Where am I on the tour map?

Our last stop is not, in fact, outdoors. Now that we've seen the Ries structure in the field, we'll spend some time at the Center for Ries Crater and Impact Crater Research (ZERIN) in Nördlingen. One of the main highlights of ZERIN is the over 1 kilometer of drill core taken from the central basin of the Ries structure. As we've seen, this basin is completely filled by sediment so the only way of studying the impact rocks below is to drill a hole for samples from deep below.

The Center for Ries Crater and Impact Crater Research (ZERIN)
The Center for Ries Crater and Impact Crater Research (ZERIN)
Photo: G. Osinski, University of Western Ontario
Location: Town of Nördlingen, along the margin of the structure's "inner ring"
Scale: Height of the cliff is 3 meters

So far, the only suevite breccias we've seen have been from ejecta deposits. If we look at a cross-section of the Ries structure, we see that the center of the Ries structure is filled by about 300 meters of suevite, known as "crater suevite". In 1973, a group of scientists drilled into the center of the Ries structure, providing samples of this suevite.
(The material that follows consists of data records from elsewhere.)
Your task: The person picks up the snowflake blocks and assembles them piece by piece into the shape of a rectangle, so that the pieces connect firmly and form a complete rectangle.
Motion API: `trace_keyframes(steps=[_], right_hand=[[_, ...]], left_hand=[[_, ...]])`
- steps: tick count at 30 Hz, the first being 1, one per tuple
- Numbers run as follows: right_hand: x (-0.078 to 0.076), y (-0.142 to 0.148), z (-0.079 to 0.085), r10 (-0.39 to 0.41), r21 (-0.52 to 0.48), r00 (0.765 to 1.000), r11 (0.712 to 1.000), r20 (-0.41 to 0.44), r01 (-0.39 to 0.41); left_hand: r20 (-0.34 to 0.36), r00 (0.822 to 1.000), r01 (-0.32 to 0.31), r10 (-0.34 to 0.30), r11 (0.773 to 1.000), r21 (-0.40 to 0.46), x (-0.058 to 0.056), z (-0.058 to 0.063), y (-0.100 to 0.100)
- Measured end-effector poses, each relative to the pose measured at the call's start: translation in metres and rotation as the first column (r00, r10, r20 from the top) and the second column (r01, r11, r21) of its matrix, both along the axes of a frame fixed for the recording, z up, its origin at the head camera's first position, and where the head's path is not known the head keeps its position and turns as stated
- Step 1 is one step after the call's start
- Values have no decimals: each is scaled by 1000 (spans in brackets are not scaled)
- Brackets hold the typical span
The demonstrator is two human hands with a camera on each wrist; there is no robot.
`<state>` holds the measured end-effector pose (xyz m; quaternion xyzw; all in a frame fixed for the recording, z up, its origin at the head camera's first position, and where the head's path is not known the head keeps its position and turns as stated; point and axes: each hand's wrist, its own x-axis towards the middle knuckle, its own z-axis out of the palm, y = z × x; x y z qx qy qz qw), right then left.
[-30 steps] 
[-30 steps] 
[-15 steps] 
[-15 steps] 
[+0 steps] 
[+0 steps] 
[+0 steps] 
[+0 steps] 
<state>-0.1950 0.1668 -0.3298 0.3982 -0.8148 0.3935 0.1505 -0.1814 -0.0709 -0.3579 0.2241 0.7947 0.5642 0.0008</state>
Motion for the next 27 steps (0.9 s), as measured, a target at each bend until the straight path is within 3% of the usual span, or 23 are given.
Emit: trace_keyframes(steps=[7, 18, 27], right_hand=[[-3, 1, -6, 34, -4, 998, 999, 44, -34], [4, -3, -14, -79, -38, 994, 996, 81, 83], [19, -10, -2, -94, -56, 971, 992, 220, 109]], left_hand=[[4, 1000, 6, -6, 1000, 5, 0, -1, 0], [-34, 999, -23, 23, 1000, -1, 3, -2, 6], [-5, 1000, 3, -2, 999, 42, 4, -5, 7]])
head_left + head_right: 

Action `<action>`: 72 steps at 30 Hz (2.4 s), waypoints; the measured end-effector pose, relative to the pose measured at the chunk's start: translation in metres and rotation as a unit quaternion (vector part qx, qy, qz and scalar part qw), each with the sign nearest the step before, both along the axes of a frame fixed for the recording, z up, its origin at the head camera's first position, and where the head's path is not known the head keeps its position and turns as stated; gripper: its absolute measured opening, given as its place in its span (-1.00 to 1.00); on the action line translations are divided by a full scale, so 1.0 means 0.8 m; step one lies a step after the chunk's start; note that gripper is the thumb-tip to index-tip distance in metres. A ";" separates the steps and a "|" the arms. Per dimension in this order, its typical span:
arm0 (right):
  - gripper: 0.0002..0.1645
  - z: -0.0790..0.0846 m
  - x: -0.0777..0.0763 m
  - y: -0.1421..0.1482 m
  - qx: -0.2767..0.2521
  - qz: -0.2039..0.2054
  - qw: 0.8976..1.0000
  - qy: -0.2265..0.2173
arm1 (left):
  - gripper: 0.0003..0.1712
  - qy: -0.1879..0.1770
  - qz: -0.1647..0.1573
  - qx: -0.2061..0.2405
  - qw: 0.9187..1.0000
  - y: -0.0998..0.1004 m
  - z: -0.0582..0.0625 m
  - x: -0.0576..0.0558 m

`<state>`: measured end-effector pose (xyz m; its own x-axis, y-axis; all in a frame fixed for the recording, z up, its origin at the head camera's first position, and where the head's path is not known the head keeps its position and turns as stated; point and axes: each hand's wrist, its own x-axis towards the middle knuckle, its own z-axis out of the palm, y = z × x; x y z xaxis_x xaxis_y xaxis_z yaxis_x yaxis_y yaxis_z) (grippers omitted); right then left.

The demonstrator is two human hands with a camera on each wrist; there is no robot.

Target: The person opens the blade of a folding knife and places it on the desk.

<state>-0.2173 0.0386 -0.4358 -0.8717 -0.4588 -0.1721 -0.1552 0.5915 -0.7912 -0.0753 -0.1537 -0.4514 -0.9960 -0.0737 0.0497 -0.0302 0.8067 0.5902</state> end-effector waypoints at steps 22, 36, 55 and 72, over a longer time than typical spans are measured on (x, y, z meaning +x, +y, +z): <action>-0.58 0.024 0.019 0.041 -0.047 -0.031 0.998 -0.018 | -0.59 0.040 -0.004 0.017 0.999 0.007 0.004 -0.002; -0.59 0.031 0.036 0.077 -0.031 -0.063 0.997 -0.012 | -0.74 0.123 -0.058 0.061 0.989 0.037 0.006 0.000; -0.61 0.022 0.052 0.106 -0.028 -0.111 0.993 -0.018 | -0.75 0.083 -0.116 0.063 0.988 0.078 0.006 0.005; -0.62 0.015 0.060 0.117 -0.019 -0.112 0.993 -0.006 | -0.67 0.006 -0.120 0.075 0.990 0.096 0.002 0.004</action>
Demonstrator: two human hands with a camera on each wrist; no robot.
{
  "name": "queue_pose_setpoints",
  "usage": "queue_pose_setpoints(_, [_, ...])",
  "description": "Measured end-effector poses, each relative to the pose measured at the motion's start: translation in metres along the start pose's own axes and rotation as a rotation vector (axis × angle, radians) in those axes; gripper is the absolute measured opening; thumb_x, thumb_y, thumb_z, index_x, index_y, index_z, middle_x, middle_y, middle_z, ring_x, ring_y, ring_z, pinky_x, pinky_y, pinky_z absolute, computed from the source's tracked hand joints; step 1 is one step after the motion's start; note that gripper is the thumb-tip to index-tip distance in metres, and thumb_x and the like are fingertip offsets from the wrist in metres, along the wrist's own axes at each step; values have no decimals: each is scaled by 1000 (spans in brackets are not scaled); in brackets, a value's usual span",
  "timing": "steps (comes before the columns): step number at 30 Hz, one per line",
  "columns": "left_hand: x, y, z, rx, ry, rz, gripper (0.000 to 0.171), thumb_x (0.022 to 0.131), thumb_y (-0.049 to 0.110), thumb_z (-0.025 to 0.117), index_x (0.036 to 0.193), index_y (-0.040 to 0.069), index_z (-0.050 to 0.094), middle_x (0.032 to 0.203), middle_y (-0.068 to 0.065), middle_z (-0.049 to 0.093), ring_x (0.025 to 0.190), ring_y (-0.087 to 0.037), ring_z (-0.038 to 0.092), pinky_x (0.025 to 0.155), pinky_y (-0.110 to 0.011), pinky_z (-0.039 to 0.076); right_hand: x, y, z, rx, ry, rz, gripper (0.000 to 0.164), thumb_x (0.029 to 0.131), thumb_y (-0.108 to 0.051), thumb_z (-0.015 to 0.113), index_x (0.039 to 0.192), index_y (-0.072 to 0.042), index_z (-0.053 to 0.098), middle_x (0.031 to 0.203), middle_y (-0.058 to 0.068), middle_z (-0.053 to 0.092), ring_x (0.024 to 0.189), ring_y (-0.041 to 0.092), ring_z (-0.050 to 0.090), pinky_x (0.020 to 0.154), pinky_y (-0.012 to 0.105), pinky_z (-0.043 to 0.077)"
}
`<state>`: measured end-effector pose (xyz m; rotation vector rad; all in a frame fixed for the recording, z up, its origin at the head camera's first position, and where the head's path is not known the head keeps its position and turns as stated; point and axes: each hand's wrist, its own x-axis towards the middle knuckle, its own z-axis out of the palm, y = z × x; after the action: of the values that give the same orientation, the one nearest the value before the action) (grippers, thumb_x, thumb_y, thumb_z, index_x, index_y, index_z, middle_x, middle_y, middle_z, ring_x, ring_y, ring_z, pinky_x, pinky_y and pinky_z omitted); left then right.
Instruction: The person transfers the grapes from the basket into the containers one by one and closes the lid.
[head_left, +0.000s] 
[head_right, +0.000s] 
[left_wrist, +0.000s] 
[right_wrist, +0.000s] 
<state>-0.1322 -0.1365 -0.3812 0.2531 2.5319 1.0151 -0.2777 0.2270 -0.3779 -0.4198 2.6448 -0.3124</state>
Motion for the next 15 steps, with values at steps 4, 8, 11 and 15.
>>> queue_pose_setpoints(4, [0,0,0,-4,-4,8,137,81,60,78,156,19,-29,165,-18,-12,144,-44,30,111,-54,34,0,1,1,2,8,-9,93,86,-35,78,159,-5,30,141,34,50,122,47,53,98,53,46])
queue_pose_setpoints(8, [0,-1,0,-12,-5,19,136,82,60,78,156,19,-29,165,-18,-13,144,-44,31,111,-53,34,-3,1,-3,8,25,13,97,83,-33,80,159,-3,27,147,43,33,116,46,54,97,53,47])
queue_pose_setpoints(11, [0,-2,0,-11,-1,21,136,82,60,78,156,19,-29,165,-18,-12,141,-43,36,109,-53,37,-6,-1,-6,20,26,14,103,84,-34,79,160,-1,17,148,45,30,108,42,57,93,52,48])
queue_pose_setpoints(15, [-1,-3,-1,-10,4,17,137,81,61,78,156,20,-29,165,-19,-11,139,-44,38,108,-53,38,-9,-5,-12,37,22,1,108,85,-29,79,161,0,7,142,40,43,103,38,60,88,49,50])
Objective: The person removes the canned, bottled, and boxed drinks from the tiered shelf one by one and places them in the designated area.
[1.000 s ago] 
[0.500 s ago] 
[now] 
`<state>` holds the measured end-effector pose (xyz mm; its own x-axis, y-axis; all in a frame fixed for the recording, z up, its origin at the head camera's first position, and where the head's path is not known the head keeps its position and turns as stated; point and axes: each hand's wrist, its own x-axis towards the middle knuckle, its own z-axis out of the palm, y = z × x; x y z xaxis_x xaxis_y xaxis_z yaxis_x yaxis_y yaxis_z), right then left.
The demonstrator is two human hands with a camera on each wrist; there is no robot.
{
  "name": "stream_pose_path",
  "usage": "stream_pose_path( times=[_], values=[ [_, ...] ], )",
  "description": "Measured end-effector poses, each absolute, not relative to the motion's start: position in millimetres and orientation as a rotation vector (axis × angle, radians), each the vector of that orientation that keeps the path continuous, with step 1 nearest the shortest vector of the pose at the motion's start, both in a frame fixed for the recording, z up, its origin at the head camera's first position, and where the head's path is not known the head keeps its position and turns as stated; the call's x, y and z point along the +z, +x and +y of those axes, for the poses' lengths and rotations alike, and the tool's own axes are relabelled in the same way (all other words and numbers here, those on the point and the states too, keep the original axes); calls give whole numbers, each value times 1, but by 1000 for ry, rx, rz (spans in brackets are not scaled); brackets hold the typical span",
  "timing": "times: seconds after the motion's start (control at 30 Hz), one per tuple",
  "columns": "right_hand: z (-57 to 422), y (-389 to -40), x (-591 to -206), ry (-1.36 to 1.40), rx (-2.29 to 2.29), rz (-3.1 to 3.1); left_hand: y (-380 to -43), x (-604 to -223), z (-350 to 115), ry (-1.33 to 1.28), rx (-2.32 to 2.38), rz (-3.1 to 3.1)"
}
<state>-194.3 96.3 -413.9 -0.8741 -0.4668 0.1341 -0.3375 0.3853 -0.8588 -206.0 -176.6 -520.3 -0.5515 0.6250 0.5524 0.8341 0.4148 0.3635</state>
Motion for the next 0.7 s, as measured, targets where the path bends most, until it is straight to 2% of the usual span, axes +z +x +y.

Close-up of scientific drill core Nordlingen 1973
Close-up of scientific drill core Nördlingen 1973
Photo: G. Osinski, University of Western Ontario
Location: The Center for Ries Crater and Impact Crater Research (ZERIN) in Nördlingen
Scale: Diameter of the core is 12 centimeters

At first glance, this suevite looks very similar to the suevite we've seen in the various quarries, however, if we look more closely, there are some important differences. The most important thing is that there is a lot less impact glass in the crater suevite, and all the glass has been altered to clay. The glass was altered to clay during a period of hydrothermal activity, which occurred shortly after the Ries impact event. During this time, fluids flowed through the suevite, altering the glass. Hydrothermal systems that are active today, such as the one found at Yellowstone National Park in Wyoming, are typically associated with volcanically active regions on Earth. However, impact craters can also provide two of the most important components of a hydrothermal system, heat and water.